In the difference set method, using the not in keyword for filtering is logically the easiest to understand, and many people will think of using it, which is possible in the case of a small amount of data, but it has a major defect, that is, it is extremely inefficient when encountering large data tables, and whether it can be used is also very poor. I found that in the test using big data tables, it often takes several hours for the not in statement to return the results, and the most exaggerated example takes more than one day! Before the results are returned, the data query will be in a state of "suspended animation", which makes people feel as if they have returned an empty set. Actually, it's not like this. It's just that the database engine didn't finish the operation.

When there is an index that can be used, we can use the nonexistent not exists clause to filter out the difference set between two tables, which is very efficient. Taking the sentence of the subject as an example, it can be rewritten as follows:

Originally, the difference set was filtered by not in, and the efficiency of large data table was extremely poor:

Select ipdz from ipdz_b (select ipdz _ d); from zj_b) where ipdz is absent;

When using not exists to filter the difference set, it will be much faster to return the results if there is an index available in the large data table:

Select b.ipdz (

Select/kloc-0 from zj_b a/where a.ipdz _ d = b.ipdz);

Please be careful not to step on the nonexistent pit! Although the running efficiency is very high when there is an available index, if there is no available index, it will run as bad as no big data table!

When there is no index to use, it is suggested to use the null value in the left (right) join to find the difference set, but we need to pay attention to and handle the problem of more record rows caused by the join of two tables carefully.

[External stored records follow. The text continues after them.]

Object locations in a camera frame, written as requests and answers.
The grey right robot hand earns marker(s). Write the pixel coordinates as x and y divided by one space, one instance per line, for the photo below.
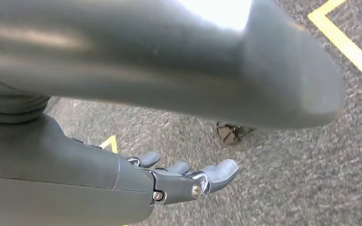
137 62

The yellow floor tape square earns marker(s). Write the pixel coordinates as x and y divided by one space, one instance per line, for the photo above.
113 138
349 47

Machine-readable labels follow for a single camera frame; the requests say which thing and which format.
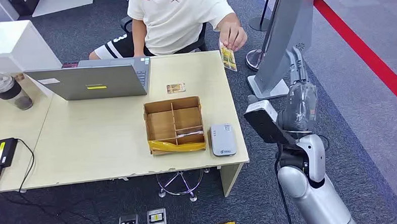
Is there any black box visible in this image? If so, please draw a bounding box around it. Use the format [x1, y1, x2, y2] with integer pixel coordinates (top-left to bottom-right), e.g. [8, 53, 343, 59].
[8, 0, 42, 17]

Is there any grey kiosk stand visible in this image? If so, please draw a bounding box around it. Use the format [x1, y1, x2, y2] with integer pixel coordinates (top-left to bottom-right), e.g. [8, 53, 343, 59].
[243, 0, 346, 101]

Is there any black power adapter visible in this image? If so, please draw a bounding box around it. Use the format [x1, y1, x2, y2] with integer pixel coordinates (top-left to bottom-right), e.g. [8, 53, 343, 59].
[0, 137, 20, 169]

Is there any thin black adapter cable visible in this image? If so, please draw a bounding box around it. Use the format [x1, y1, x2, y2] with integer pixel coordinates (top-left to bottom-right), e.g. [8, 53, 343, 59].
[15, 137, 37, 194]

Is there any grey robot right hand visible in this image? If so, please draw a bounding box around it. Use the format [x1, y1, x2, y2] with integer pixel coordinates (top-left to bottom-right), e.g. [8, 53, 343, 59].
[273, 45, 321, 134]

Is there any person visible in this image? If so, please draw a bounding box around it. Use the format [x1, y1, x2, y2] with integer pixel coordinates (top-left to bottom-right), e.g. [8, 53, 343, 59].
[86, 0, 249, 60]

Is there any yellow tree-print ID card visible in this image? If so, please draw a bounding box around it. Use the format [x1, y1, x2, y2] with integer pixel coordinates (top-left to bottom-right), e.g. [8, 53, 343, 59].
[219, 41, 238, 73]

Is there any wooden divided box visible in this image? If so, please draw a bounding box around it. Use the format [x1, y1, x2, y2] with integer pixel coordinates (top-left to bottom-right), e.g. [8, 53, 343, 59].
[142, 95, 208, 156]

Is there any chrome stanchion base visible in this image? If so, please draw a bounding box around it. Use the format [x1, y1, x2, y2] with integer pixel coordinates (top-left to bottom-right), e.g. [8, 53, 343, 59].
[245, 48, 269, 73]

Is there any silver floor socket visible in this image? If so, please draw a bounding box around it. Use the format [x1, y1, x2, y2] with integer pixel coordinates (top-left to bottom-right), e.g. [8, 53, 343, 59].
[145, 207, 167, 224]

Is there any white cabinet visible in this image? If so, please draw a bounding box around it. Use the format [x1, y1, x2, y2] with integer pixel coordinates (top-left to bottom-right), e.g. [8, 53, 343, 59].
[0, 18, 63, 75]

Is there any person's left hand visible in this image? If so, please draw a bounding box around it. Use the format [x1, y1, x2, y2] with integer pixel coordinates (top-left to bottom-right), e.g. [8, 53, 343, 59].
[218, 21, 249, 53]

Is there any white card reader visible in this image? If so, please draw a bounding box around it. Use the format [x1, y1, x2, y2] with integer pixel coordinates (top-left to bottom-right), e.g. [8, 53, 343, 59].
[209, 123, 237, 157]

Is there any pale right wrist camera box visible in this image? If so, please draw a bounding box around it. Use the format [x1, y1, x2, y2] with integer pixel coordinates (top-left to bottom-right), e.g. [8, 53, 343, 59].
[243, 93, 296, 147]

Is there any white floor board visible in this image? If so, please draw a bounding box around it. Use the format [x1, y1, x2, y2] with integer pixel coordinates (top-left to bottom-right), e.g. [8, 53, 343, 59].
[31, 0, 96, 18]

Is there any metal stool base with castors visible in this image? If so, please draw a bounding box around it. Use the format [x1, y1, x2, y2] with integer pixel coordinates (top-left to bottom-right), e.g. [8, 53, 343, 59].
[156, 169, 207, 204]

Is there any small printed card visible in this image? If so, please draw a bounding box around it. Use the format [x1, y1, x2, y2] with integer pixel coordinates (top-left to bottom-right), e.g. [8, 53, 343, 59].
[166, 82, 186, 95]

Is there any black stanchion post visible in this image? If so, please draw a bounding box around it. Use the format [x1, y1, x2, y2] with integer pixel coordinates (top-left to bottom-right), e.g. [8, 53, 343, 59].
[247, 0, 275, 32]

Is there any hotel room key card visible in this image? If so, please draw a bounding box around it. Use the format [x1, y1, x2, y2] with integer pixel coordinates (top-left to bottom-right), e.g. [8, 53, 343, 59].
[176, 130, 204, 138]

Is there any yellow tape strip on box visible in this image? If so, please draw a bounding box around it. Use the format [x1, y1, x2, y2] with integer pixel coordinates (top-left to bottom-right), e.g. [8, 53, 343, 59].
[147, 137, 207, 154]

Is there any grey laptop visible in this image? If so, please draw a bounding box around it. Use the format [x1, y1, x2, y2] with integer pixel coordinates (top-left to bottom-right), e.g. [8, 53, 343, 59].
[22, 56, 153, 103]

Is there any black office chair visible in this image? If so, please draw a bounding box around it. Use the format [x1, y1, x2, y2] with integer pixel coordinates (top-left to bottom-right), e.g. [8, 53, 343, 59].
[120, 13, 208, 57]

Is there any plastic coffee cup with lid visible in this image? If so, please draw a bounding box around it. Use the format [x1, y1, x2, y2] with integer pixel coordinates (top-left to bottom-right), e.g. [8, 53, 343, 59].
[0, 71, 34, 112]

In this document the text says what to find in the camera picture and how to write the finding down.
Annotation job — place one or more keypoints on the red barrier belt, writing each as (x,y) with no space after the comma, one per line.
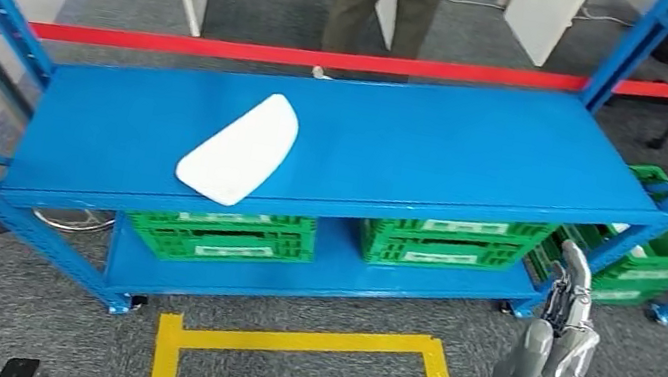
(327,58)

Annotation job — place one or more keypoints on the white curved plastic part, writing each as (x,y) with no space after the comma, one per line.
(239,152)

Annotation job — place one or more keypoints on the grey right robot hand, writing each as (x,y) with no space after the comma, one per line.
(530,366)

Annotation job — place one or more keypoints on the small white flat item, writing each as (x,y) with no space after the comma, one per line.
(625,233)

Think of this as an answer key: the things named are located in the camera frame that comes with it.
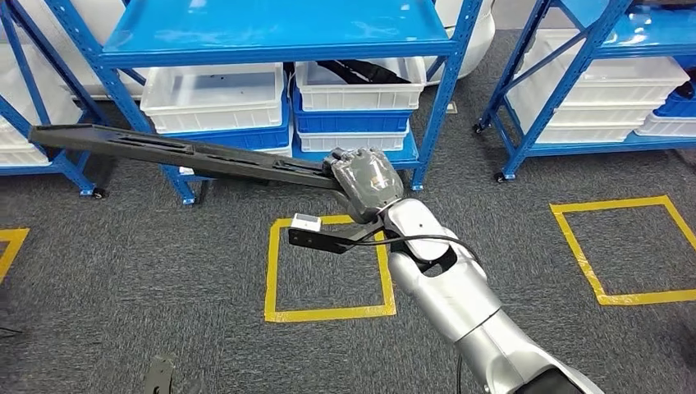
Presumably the long black plastic car part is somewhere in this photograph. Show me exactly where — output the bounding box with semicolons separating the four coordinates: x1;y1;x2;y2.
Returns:
28;123;344;191

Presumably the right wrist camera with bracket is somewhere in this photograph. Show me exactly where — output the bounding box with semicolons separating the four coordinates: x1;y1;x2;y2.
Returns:
286;213;384;255

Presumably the large white plastic crate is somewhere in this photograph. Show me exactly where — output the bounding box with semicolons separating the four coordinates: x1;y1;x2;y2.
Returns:
516;30;690;107

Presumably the white car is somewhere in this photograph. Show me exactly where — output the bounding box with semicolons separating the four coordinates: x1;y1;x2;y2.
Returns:
0;0;497;102

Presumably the black part inside crate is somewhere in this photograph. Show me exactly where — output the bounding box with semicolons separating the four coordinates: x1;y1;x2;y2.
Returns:
317;58;413;86

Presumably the yellow floor tape square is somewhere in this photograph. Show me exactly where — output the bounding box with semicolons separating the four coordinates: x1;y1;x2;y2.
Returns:
549;195;696;307
263;213;397;324
0;227;31;285

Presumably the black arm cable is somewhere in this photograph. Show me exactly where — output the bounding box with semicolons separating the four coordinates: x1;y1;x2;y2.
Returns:
347;235;483;268

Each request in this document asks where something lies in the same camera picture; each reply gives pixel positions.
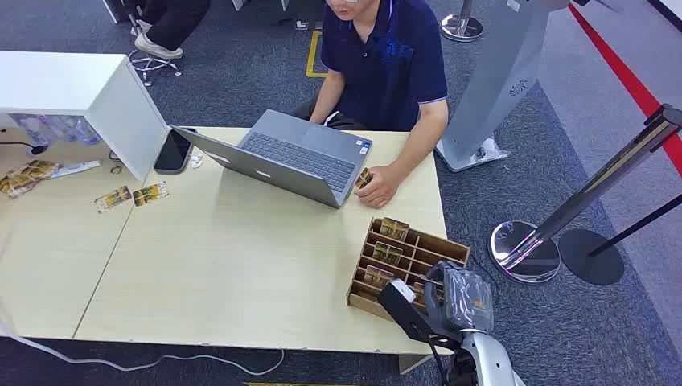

The following is a method of writing sql statements taking the table structure of accounts as an example, and the speed of returning the result set is still very good:

Left Join Filter Difference Set:

Select b.ipdz from ipdz_b b left connection ZJ _ b a.

A.ipdz_d=b.ipdz, where a. ipdz _ d is empty;

It is assumed here that ipdz_d of Table A is unique. If it is not unique, the following adjustments need to be made.

Select b.ipdz (

Select different ipzd_d from ZJ _ b) a.

A.ipdz_d=b.ipdz, where a. ipdz _ d is empty;

Summary:

A small amount of data is not used casually. This method is simple in logic and easy to write.

When there are a large number of indexes available, it is recommended to choose not exists first (because it is the most efficient);

When there is a lot of data, we should avoid using the index, rather than seeing whether it is available or not. When there is no available index, you should also avoid Not exists. At this time, it is suggested to use Zuo Zuo join or right join to return the difference set, which has better performance.

The latter two methods are not easy to understand logically, and they also have to deal with the problem of many record lines caused by connection, so the statement writing is relatively troublesome.